Ultima ma non ultima, la superlativa Anna Bonaiuto, che di mille poetiche napoletane è stata musa giovanile ("L'amore molesto") e di età matura (il suo lungo sodalizio con Mario Martone), qui nel ruolo della sinuosa zia di Adriana "cui basta accennare qualche movimento su una musica perduta e ritrovata per portarci via" lontano e verso traumatiche esperienze di iniziazione alla vita, al dolore, ai suoi segreti indicibili.
Quanto alla tessitura, alla narrazione del film – non inedita per chi ben ricorda opere quali "Giulia e Giulia", "Fantasma d'amore", La doppia ora" e quel piccolo diadema di Ozon che è "Sotto la sabbia"- dalle parti di un innamoramento perduto e impossibile.
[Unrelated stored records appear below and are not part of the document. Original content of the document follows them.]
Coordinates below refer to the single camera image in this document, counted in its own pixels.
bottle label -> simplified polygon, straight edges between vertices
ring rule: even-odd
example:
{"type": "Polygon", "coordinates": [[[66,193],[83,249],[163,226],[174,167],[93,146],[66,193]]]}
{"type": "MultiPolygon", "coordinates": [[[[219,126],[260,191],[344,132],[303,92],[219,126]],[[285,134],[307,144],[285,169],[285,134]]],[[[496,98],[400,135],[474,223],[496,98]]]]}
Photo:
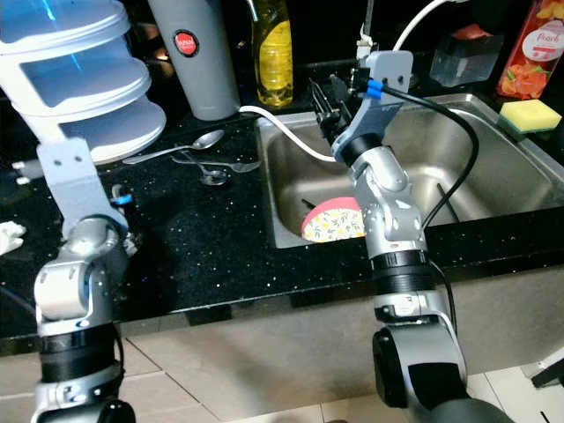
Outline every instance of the bottle label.
{"type": "Polygon", "coordinates": [[[549,62],[564,52],[564,24],[551,20],[523,40],[523,53],[536,62],[549,62]]]}
{"type": "Polygon", "coordinates": [[[200,49],[196,36],[187,29],[179,29],[174,33],[174,45],[184,57],[194,57],[200,49]]]}

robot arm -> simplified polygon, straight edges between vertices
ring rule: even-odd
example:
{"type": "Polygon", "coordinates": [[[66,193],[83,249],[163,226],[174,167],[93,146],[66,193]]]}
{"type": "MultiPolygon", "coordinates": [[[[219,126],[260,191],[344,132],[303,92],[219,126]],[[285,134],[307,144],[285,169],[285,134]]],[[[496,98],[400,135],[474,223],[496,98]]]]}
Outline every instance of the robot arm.
{"type": "Polygon", "coordinates": [[[123,356],[114,355],[110,295],[127,268],[127,222],[111,207],[83,139],[40,145],[38,157],[66,242],[35,280],[41,380],[32,423],[134,422],[117,399],[123,356]]]}
{"type": "MultiPolygon", "coordinates": [[[[409,52],[375,52],[354,70],[348,94],[384,81],[406,92],[409,52]]],[[[343,81],[333,79],[341,93],[343,81]]],[[[383,401],[406,410],[411,421],[510,422],[494,406],[469,398],[466,366],[442,294],[435,289],[421,214],[412,185],[387,146],[386,127],[402,101],[382,93],[354,98],[334,109],[312,81],[314,109],[337,161],[349,177],[364,220],[368,258],[376,287],[375,315],[385,324],[375,333],[376,387],[383,401]]]]}

stacked plastic containers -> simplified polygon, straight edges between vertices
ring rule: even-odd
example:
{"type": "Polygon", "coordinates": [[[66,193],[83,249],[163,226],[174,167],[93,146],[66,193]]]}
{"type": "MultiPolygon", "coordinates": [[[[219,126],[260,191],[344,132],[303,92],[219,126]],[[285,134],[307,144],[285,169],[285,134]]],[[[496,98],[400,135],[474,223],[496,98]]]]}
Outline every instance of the stacked plastic containers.
{"type": "Polygon", "coordinates": [[[94,163],[139,152],[165,127],[114,0],[3,0],[0,86],[41,143],[82,137],[94,163]]]}

red logo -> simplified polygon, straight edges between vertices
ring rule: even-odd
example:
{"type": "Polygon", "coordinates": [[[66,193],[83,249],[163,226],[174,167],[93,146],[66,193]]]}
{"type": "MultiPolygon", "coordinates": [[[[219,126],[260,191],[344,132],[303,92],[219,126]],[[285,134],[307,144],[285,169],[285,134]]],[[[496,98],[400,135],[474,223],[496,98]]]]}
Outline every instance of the red logo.
{"type": "Polygon", "coordinates": [[[196,36],[185,29],[176,32],[174,35],[174,44],[176,48],[178,48],[178,51],[186,57],[195,56],[200,47],[196,36]]]}

fork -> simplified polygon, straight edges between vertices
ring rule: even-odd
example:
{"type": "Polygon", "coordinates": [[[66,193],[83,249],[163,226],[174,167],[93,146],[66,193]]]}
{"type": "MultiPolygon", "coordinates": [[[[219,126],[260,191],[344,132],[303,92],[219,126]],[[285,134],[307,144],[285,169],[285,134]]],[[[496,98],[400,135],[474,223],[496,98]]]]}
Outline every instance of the fork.
{"type": "MultiPolygon", "coordinates": [[[[175,163],[180,163],[182,165],[194,165],[195,163],[192,160],[186,159],[178,159],[176,157],[172,158],[175,163]]],[[[230,167],[233,169],[234,172],[238,174],[244,174],[246,172],[250,172],[251,170],[255,170],[256,168],[261,166],[261,160],[253,161],[251,163],[224,163],[220,161],[204,161],[200,160],[200,163],[203,165],[208,166],[225,166],[230,167]]]]}
Di una notte di sano eros lacerata dalla sparizione e riapparizione 'psicotica' dell'oggetto d'amore (un ragazzo senza nome, forse arruolato dai sottoboschi della malavita) che si nega e si concede a una 'matura-ragazza' (Adriana) il cui lavoro di medico legale (ed anatomopatologo) è duetto spossante, quotidiano con lacerti di vita che, di sovente, portano i connotati della brutalità e dello strazio corporale.
Che la scabra essenza dell'umana avventura abbia per ambientazione Napoli (o Costantinopoli, come nel precedente film di Ozpetek) è elemento sussidiario, coloristico, non sostanziale alla struttura di un film cui fanno difetto alcuni cedimenti ('paniche vibrazioni') alla seduzione ambientale (vicoli, cortili, labirinti segreti-opposti alle scenografie hi-tech degli interni borghesi) e l'esibizione virtuosistica di una elaborazione fotografica dispiegata su turgide cromature e mille (non torbide o illanguidite) sfumature di blu.
Essendogli invece di rinfianco i temi (ricorrenti) 'della perdita, dell'abbandono e dell'incontro, destabilizzante' che- sin da "Le fate ignoranti", "La finestra di fronte" "Cuore sacro" - sono martellanti, ma (direi) sincere ossessioni nell'opera del discontinuo, divisivo autore cui stava stretta la Turchia, ma – come tenne a dire - "adottato da Roma e dal quartiere Ostiense". Buon per lui. Ozioso assecondare chi lo stima e chi no.